*** Information supplied Section Begins ***

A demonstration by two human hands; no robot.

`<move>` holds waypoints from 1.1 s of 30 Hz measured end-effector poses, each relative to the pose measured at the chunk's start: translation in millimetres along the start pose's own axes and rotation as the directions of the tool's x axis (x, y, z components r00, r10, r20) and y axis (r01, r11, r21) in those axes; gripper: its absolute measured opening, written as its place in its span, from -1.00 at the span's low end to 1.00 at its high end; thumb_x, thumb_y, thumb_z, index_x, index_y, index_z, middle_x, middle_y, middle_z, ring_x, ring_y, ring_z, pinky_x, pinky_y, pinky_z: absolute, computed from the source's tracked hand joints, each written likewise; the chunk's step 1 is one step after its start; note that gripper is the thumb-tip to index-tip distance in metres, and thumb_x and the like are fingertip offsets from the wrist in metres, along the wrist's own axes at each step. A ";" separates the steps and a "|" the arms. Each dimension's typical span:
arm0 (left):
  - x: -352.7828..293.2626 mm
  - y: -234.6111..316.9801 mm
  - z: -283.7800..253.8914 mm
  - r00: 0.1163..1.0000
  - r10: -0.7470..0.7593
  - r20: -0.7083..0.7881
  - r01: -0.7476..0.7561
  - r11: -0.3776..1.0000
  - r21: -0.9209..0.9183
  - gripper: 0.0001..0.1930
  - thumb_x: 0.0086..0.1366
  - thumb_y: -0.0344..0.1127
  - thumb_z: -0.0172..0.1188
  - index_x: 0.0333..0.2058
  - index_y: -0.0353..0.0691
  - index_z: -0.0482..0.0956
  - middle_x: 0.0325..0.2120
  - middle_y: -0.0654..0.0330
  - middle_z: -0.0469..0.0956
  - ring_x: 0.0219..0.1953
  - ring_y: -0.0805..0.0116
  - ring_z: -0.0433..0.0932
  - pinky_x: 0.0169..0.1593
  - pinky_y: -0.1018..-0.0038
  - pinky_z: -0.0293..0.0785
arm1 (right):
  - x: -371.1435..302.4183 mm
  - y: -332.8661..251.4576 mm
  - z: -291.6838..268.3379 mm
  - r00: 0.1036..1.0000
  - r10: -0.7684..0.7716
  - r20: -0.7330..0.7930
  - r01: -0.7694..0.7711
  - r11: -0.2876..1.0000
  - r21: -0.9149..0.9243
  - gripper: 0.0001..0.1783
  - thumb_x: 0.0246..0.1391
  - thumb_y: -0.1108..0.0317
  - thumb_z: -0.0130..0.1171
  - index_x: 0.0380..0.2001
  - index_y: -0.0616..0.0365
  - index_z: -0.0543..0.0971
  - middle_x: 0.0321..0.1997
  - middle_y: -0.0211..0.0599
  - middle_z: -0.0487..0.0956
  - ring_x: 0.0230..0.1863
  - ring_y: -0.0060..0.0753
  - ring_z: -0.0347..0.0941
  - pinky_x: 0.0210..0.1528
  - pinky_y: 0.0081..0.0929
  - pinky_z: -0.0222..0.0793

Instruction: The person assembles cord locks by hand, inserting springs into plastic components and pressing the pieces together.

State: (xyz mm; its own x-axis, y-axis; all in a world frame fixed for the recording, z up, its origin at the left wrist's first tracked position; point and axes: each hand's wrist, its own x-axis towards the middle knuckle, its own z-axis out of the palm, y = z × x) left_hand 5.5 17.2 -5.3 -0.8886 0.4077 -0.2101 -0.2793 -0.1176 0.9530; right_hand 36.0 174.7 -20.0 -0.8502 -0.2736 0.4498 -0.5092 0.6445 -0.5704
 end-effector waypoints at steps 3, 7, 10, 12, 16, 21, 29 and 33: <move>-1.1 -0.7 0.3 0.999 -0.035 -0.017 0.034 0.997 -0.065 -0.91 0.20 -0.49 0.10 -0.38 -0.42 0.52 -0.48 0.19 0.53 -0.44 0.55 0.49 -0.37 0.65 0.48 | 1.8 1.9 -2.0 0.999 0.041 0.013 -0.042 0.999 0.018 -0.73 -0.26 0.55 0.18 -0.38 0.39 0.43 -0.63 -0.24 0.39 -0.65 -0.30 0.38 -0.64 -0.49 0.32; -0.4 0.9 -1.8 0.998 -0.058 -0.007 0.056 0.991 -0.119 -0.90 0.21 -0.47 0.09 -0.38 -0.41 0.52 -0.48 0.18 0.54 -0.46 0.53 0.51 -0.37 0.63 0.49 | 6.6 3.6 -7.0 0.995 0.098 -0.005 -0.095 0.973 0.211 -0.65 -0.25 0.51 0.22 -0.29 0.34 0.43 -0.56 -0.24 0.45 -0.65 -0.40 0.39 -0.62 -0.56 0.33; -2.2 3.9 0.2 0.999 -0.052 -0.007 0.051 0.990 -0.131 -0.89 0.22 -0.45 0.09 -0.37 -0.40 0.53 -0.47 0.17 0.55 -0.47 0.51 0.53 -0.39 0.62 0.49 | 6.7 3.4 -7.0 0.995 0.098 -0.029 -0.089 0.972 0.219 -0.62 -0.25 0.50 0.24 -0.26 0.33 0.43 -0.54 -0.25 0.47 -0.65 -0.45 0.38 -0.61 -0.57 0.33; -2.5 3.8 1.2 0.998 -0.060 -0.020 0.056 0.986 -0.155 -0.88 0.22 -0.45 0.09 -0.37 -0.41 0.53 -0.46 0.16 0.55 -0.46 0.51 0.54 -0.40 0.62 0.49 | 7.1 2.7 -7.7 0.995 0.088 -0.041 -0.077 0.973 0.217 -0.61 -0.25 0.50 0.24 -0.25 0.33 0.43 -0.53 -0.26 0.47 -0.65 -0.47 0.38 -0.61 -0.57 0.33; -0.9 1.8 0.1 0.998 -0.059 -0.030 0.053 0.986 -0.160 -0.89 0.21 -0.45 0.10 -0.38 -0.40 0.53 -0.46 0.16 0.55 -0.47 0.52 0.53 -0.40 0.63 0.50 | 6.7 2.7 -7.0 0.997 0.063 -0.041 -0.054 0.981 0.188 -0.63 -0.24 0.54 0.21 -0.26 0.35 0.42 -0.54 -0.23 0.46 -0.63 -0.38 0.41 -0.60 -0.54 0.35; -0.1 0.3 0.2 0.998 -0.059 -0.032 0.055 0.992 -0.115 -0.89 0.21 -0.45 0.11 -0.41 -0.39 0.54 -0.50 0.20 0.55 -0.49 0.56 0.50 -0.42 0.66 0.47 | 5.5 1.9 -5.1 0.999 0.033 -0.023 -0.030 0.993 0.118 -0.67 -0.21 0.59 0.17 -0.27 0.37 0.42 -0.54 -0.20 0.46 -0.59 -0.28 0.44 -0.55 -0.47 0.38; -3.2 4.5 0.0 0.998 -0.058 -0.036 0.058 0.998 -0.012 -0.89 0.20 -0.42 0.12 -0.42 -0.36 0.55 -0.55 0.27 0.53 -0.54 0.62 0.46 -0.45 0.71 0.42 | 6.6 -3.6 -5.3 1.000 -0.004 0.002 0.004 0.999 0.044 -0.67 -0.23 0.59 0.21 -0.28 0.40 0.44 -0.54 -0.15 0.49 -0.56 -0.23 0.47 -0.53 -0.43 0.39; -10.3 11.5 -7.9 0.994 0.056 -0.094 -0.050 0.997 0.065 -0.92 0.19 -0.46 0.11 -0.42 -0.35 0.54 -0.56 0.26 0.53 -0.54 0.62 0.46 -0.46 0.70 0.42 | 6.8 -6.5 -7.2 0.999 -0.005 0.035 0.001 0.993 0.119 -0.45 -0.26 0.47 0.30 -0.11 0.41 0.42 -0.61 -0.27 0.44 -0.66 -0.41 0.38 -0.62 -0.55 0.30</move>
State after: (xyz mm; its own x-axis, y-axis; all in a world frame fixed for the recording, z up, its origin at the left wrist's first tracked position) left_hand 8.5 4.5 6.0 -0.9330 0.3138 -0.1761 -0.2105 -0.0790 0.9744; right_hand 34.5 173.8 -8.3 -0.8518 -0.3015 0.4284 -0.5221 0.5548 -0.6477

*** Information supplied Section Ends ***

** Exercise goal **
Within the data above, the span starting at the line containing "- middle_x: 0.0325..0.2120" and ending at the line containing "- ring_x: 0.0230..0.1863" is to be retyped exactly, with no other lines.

** Written answer **
  - middle_x: 0.0325..0.2120
  - middle_y: -0.0654..0.0330
  - middle_z: -0.0469..0.0956
  - ring_x: 0.0219..0.1953
  - ring_y: -0.0805..0.0116
  - ring_z: -0.0433..0.0932
  - pinky_x: 0.0169..0.1593
  - pinky_y: -0.1018..-0.0038
  - pinky_z: -0.0293..0.0785
arm1 (right):
  - x: -371.1435..302.4183 mm
  - y: -332.8661..251.4576 mm
  - z: -291.6838..268.3379 mm
  - r00: 0.1036..1.0000
  - r10: -0.7684..0.7716
  - r20: -0.7330..0.7930
  - r01: -0.7694..0.7711
  - r11: -0.2876..1.0000
  - r21: -0.9149..0.9243
  - gripper: 0.0001..0.1783
  - thumb_x: 0.0246..0.1391
  - thumb_y: -0.1108..0.0317
  - thumb_z: -0.0130..0.1171
  - index_x: 0.0380..0.2001
  - index_y: -0.0616..0.0365
  - index_z: -0.0543..0.0971
  - middle_x: 0.0321..0.1997
  - middle_y: -0.0211..0.0599
  - middle_z: -0.0487..0.0956
  - ring_x: 0.0230..0.1863

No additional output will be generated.